■ **Your assignment**: Across the listing below, work out how many lines include the word "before". Give the number alone.
┌────────
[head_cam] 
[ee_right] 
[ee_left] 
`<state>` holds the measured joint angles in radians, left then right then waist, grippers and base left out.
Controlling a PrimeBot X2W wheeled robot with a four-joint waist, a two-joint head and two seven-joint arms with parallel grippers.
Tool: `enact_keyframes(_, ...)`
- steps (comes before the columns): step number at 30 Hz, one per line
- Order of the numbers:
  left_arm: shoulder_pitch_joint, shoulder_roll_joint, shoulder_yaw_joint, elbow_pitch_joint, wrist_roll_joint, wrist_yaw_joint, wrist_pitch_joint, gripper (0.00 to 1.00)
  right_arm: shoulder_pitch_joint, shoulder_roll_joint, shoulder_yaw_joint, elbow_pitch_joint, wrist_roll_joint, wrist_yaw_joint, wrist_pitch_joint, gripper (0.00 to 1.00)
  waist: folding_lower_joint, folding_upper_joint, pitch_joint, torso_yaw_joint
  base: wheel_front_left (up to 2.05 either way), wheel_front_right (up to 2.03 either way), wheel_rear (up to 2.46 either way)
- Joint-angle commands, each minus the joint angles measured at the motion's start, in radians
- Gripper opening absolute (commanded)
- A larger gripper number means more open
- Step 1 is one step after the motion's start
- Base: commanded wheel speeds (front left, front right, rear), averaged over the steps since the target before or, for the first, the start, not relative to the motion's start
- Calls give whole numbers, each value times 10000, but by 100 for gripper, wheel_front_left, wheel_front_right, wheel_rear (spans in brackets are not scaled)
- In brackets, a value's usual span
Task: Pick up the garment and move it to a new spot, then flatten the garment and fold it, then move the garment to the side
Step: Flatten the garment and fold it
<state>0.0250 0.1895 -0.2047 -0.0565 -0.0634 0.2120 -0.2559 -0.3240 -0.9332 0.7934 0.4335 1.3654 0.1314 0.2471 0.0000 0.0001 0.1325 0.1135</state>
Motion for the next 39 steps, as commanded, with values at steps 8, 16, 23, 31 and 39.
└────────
■ **Task answer**: 2